Cloister of the monastery of Sant Francesc
The Arab Baths - Palma’s Moorish Heritage
The Banys Àrabs remain hidden from most visitors to Palma. That's a shame: the Arab baths, built in the 10th to 12th centuries, are considered an important relic from the Moorish era. A small part of the originally large complex has been preserved. A video presentation informs visitors about the former design of the bathrooms in several languages, including German. A small garden in front of the rooms invites you to linger.
In the gardens of the Banys Arabs
Palmas Cathedral La Seu
From the Arab Baths we walk 400 meters through the mostly deserted streets and alleys of the old town to the La Seu Cathedral. It is the symbol of Palma. After more than 350 years of construction, the building of the church was provisionally completed in 1587. Further work was carried out in the following periods. The 110 meter long cathedral is considered one of the most valuable Gothic buildings in Spain. The 44 meter high central nave, the two 30 meter high side aisles, the magnificent furnishings and the light effects of the glass windows impress visitors at any time of the day.
Royal Palace of Almudaina
Opposite the cathedral is another gem of Palma. It is the 20.000 square meter royal palace Palacio Real de La Almudaina. It is the seat of the military command; at the same time it serves as the residence of the Spanish king when he visits Mallorca. The building was originally a Moorish fortress.
And when we stop at the cathedral and the Palacio Real, we look at the park with the artificial salt water lake below the cathedral. she will Parc de la Mar called. The garden is also fascinating S'Hort del Rei, below the Palacio Real. Both are public parks that couldn't be more different.

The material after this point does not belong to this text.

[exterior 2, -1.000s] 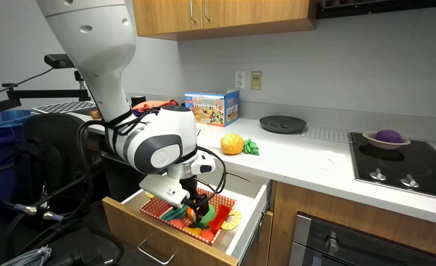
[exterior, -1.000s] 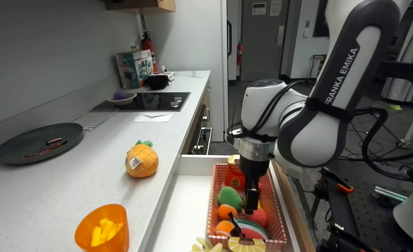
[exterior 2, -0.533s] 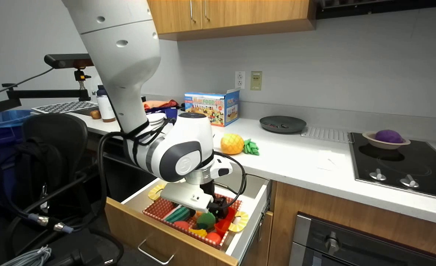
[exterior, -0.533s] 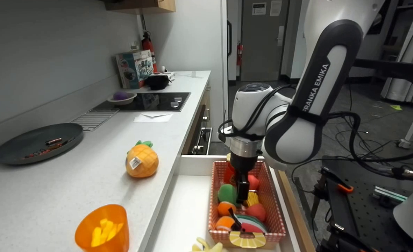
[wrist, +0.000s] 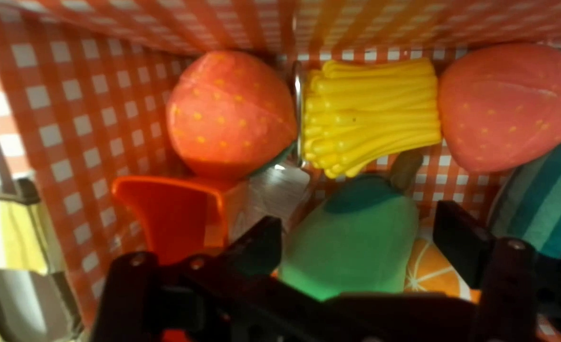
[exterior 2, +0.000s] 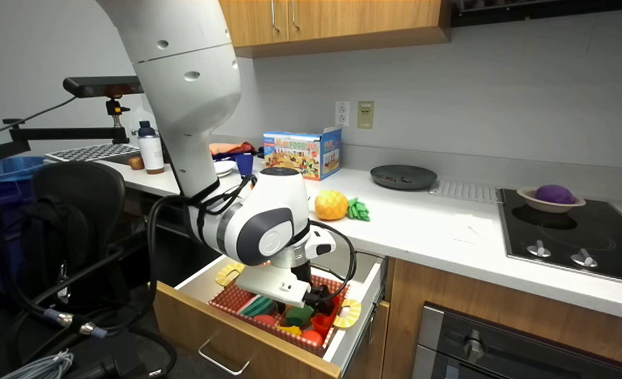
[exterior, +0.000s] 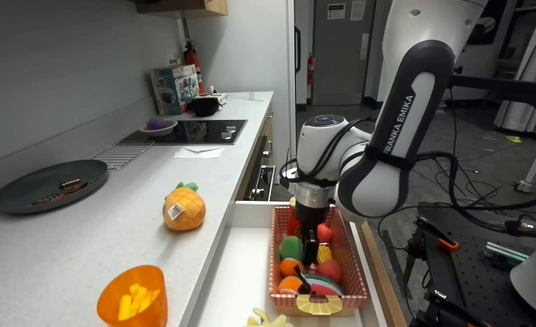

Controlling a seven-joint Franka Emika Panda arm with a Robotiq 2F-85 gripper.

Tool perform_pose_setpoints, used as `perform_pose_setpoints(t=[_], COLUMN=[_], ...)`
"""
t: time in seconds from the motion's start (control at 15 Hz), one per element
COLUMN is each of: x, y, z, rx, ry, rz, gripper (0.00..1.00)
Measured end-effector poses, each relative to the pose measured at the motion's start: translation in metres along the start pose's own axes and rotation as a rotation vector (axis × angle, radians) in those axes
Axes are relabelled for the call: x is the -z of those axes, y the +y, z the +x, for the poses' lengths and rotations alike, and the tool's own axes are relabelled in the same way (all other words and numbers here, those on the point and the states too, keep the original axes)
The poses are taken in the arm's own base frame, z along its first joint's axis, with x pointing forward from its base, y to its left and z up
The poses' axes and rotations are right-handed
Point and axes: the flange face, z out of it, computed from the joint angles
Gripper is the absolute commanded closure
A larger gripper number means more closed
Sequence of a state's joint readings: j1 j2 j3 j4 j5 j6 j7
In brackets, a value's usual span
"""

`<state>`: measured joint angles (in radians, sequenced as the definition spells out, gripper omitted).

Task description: Remove the pineapple and pear plushies from the drawer, put them on the counter and then close the drawer

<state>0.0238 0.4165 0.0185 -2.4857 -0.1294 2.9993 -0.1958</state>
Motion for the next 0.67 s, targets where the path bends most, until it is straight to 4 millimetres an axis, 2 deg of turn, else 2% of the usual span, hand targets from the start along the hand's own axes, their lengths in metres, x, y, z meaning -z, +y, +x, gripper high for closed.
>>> perform_pose_setpoints(t=[0.2, 0.53, 0.6, 0.67], x=[-0.005, -0.0013, 0.0001, 0.0015], y=[-0.0005, 0.0054, 0.0065, 0.007], z=[0.0002, 0.0045, 0.006, 0.0075], rx=[0.001, -0.009, -0.01, -0.01], ry=[0.003, 0.035, 0.042, 0.046], rz=[0.001, -0.008, -0.01, -0.011], gripper=[0.59, 0.95, 0.99, 1.0])
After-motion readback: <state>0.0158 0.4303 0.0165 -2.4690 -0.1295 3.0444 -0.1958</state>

La Llotja-Born - a trendy district as it is in the book
After looking into the S'Hort del Rei, we cross Av. d'Antoni Maura and take a few steps through Carrer de la Boteria to Llotja. What is meant is the former trading exchange. Palma was an important trading center in the Mediterranean area in the 15th century. The splendid building of the Llotja was the meeting place for the merchants. The 46-meter-long and 28-meter-wide structure consists entirely of one huge, bright room. We think: You should definitely see, if open!
The trading exchange is located in The trendy La Llotja-Born district. Many restaurants and bars have sprung up in the surrounding streets and alleys. We speak from experience: We enjoyed our evening breaks in the surrounding restaurants.
Our path ends at Plaça de la Porta de Santa Catalina
We leave Llotja, pass Plaça Drassana and continue towards Plaça de la Porta de Santa Catalina. Our destination is the Es Baluard Museum. It is one of the most famous and largest museums in Mallorca and a haven for modern and contemporary art. Over 500 works by local and international artists are exhibited. The museum is part of the former fortress of Bastió de Sant Pere.
The Plaça de la Porta de Santa Catalina “shines” with an unusual art installation. Dennis Oppenheim's upside down church is shown. The referential title is: "Device to Root Out Evil". The "device to eradicate evil" fights the demons in hell with the church tower stuck in the ground, said the artist. Other art installations in the square are two giant pigeons. We like to look at them too. Our tour ends at Plaça de la Porta de Santa Catalina.
Our conclusion: If you follow our footsteps through Palma's old town, you will get to know many sights in a short space of time. By the way: on our walk we covered less than three kilometers.